Performica builds a social graph of a company's workforce by monitoring communication patterns, then predicts attrition risk: when one employee leaves, their closest colleagues are six times more.
ENTRY ANGLES
Build attrition-prediction tool as entry point, expanding to engagement and organizational design from social graph foundation · Internal tool approach starting within large companies with attrition problems to gain paying customers and live datasets · Social graph infrastructure as technical moat supporting multiple product layers
VERTICALS
CAPABILITIES
Social graph infrastructure development and modeling, Attrition prediction and workforce analytics algorithms, Longitudinal data collection and analysis
When one employee quits, the ripple effect inside a company is far larger than most HR teams account for. Performica's founding insight is that a departure makes the quitter's closest colleagues six times more likely to consider leaving – and that probability cascades outward through the organization in waves. One exit, left unmanaged, can trigger a chain reaction that empties entire teams.
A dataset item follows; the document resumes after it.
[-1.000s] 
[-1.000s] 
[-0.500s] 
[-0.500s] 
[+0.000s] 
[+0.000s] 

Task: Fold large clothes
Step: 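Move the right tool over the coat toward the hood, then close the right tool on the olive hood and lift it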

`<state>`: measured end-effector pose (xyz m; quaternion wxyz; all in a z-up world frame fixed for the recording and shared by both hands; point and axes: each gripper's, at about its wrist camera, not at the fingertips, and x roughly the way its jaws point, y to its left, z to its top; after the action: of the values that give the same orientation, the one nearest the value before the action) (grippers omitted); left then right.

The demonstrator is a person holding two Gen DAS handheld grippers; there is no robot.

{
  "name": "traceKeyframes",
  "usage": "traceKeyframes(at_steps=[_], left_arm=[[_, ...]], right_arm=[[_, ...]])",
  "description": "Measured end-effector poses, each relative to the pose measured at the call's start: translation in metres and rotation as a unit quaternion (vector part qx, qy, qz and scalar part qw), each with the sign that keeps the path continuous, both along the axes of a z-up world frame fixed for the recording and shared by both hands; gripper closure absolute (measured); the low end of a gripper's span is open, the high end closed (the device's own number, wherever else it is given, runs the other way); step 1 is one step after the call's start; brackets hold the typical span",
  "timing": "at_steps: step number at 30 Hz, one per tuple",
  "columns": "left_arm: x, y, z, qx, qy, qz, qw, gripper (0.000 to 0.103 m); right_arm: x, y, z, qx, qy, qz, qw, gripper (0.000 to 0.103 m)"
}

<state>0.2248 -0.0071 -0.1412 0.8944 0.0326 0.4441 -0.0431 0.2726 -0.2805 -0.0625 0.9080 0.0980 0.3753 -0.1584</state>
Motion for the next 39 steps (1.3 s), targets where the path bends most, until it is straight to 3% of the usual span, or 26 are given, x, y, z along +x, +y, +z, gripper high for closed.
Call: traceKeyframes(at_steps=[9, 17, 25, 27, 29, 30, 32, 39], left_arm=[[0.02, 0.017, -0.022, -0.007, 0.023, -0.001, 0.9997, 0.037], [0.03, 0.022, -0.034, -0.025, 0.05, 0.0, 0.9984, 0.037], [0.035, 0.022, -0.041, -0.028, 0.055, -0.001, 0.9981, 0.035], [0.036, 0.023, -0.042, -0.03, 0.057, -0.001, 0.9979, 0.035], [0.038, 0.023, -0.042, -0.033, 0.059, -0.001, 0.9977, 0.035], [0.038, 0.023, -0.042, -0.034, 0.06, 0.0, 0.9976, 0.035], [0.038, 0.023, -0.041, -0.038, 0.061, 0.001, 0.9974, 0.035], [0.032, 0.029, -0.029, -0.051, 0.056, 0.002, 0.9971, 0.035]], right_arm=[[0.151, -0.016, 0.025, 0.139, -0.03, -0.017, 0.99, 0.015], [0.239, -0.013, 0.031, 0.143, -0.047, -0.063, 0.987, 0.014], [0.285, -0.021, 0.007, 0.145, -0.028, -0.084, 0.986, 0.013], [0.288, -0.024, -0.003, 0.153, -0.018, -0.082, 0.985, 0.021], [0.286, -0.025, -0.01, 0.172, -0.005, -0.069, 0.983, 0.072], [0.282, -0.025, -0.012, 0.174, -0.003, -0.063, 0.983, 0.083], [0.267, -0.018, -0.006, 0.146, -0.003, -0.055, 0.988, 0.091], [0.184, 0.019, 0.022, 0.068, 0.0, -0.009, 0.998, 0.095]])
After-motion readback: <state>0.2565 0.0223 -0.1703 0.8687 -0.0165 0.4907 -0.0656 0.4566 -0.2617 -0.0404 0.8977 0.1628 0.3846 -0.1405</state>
Performica works by connecting to a company's existing communication and HR infrastructure – email, Slack, internal tools – and building a continuously updated social graph: who works closely with whom, measured by actual interaction frequency rather than org-chart proximity. When the HR system logs a resignation, Performica automatically identifies the colleagues most likely to be destabilized by the news and surfaces a recommended action list for managers and HR – ranging from compensation adjustments to targeted conversations, drawn from a library of best-practice retention playbooks that an AI layer tailors to each individual's role and tenure.
The platform claims an average 15% reduction in attrition – which translates to a 525% ROI given what turnover actually costs. For a 2,000-person company losing roughly $24M annually to attrition, preventing just six additional departures covers the platform's annual fee. Pricing works out to about $15 per employee per month at that scale.
Performica was originally built as an internal tool at genomics company Invitae before spinning out as an independent startup in 2022. It has since raised $3M in its first outside round.
The HR software market has split cleanly into two camps: tools for finding and hiring talent, and tools for keeping the talent you already have. Performica belongs firmly to the second category – which is the faster-growing one as the cost of replacing skilled employees increasingly outpaces the cost of retaining them.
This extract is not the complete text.